Figure 12 depicts the lift coefficient for the baseline model using four types of turbulence models. Similarly, the lift coefficient of these four types of turbulence models does not vary significantly after 400 iterations.
Table 2 compares the drag coefficient derived by modeling for the baseline model to experimental data acquired from the Land Rover Company’s official website (The official Media Centre for Jaguar Land Rover, 2012).
All turbulence models fit the experimental data well, but the realizable k–\(\varepsilon\) values are the best. Realizable \(k-\varepsilon\) is suited for complicated geometries and shear layers in outer flows. The kinetic energy (\(k\)) and turbulent dissipation (\(\varepsilon\)) are predetermined in this model.
Figure 13 shows the streamline around the car for the initial air velocity at \(28\mathrm{ m}/\mathrm{s}\) and with two closed-up views.

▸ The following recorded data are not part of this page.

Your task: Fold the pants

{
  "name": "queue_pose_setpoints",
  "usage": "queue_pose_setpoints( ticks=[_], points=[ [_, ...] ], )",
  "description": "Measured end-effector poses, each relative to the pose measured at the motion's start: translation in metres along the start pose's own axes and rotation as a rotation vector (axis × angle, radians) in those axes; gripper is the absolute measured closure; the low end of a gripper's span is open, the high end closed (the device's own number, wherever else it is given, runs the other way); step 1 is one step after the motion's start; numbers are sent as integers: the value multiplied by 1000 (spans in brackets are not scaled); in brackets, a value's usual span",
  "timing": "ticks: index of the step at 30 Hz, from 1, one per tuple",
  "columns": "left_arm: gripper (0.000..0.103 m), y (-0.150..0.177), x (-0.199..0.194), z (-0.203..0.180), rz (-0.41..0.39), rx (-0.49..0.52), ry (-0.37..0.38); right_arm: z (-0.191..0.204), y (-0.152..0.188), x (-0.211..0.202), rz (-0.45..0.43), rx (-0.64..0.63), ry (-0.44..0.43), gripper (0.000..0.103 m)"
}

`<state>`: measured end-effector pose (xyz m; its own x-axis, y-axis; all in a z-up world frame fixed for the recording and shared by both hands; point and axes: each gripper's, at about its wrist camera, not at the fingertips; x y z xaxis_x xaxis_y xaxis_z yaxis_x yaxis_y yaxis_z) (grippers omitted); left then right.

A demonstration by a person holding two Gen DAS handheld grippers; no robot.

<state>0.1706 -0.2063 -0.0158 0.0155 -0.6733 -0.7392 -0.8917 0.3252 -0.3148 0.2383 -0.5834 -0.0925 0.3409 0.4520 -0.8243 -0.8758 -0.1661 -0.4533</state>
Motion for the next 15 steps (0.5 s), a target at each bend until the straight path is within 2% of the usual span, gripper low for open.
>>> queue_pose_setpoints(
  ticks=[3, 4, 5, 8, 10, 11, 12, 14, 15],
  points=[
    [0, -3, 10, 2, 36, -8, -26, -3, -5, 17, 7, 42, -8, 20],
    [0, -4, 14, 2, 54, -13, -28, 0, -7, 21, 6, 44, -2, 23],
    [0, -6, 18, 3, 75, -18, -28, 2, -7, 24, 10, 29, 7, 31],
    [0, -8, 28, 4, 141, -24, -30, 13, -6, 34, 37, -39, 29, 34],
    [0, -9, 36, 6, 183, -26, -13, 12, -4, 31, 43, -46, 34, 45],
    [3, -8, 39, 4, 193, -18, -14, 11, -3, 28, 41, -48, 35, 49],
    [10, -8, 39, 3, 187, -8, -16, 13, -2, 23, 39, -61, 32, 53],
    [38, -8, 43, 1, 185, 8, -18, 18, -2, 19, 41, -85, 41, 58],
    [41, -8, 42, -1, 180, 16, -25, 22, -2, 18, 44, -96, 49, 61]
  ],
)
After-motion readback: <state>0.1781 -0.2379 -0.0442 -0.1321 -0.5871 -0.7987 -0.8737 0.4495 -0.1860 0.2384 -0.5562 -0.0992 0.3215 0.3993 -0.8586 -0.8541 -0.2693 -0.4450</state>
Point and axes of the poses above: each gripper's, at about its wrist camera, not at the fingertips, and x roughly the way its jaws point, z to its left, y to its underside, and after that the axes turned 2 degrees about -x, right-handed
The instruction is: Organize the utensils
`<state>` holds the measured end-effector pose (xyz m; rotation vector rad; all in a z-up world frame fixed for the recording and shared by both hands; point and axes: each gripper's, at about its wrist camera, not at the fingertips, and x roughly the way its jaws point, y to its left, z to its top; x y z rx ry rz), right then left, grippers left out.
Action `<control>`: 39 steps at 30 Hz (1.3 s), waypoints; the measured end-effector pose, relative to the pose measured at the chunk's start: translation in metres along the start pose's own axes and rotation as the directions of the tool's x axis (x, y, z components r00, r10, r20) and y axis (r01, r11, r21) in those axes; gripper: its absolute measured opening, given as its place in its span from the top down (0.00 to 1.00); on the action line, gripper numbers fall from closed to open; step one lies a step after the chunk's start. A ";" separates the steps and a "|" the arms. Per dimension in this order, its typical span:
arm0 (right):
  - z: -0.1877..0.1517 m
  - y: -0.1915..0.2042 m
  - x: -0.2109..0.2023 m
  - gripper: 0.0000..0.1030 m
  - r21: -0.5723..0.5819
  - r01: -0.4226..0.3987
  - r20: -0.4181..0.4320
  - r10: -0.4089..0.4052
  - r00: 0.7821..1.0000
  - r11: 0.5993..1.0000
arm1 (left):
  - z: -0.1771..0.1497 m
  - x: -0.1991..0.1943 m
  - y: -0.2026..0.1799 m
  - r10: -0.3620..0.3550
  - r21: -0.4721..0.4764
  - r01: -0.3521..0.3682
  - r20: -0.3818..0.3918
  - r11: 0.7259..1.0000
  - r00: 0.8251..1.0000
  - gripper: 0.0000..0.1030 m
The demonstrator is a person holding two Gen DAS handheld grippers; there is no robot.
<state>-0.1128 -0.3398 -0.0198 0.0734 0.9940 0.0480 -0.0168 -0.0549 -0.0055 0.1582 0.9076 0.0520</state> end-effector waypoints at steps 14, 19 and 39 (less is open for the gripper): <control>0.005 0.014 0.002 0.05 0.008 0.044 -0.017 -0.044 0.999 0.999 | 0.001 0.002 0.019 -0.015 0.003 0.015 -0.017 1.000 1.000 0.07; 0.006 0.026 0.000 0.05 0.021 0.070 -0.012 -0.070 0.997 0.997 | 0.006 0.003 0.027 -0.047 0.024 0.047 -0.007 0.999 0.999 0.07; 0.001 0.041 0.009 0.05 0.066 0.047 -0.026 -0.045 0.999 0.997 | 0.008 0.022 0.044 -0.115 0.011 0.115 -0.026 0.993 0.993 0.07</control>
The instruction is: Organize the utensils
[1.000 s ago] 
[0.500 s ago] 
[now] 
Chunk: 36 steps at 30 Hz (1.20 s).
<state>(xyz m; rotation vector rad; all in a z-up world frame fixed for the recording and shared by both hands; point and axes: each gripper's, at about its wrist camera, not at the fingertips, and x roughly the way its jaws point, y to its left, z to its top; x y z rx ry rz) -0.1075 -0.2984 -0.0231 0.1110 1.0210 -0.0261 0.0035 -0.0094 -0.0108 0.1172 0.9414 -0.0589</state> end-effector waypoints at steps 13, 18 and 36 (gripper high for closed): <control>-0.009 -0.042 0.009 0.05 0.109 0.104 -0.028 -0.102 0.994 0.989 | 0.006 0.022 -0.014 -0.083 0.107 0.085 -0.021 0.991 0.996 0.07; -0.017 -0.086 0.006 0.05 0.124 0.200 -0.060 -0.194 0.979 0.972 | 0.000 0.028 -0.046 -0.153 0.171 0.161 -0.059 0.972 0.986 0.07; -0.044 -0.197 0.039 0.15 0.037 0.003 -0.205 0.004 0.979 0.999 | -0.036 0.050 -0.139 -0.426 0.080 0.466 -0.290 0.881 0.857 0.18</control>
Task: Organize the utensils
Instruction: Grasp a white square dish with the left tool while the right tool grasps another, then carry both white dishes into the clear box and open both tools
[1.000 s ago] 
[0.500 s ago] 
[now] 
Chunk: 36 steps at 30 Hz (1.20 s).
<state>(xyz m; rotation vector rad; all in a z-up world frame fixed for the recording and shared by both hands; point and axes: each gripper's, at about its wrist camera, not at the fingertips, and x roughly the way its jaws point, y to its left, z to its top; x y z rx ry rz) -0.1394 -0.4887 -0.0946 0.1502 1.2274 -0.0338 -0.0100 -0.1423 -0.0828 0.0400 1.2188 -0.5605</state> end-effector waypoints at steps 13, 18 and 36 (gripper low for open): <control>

The flow flowing down the roof edge and the flow from beneath the automobile body create two straight spanwise vortices. The minimum velocity is \(0\mathrm{ m}/\mathrm{s},\) and the greatest velocity is \(53\mathrm{ m}/\mathrm{s}\). This design has two significant issues: vortices in the region behind the car and excessive airspeed in front of the hood and roof. Due to low pressure in the rear bumper region and after the roof’s end flow separation, the vortices are non-uniform (dark blue color). The vortices can be minimized and become more uniform by adding the ventilation duct to the baseline model, as shown in Fig. 13b. The ventilation duct works to decrease the static pressure in the front of the car while increasing it behind the vehicle. The air comes out of the duct outlet and moves down because the static pressure of air behind the back bumper is less than it is at the end of the duct outlet. As a result of the pressure at the duct, the exit is higher than the pressure near the top, causing the vortex near the end of the roof to grow. The peak air velocity for a Land Rover Discovery equipped with a ventilation duct is less than that of the baseline model because some air goes through the ventilation duct. It should be noted that the duct was not straight to avoid the effect on the vehicle’s capacity and comfort. Figure 13c depicts the streamline all over the Land Rover Discovery with only the roof adjusted (without the duct). By altering the vehicle’s roof, the vortexes move from the zone near the roof’s edge to the zone near the car’s back door. The roof has been modified into a shape comparable to a convergent-divergent nozzle to raise the static pressure at the roof’s end. The Land Rover Discovery’s new exterior design, complete with all the alterations (duct and roof modification) as shown in Fig. 13d, generates the most uniform streamline. This model has a lower drag coefficient than the baseline model but higher than the model with the ventilation duct. As a result, the static pressure at the roof’s end is higher than the static pressure at the duct outlet. There is a swirl around the duct outlet in the combined model.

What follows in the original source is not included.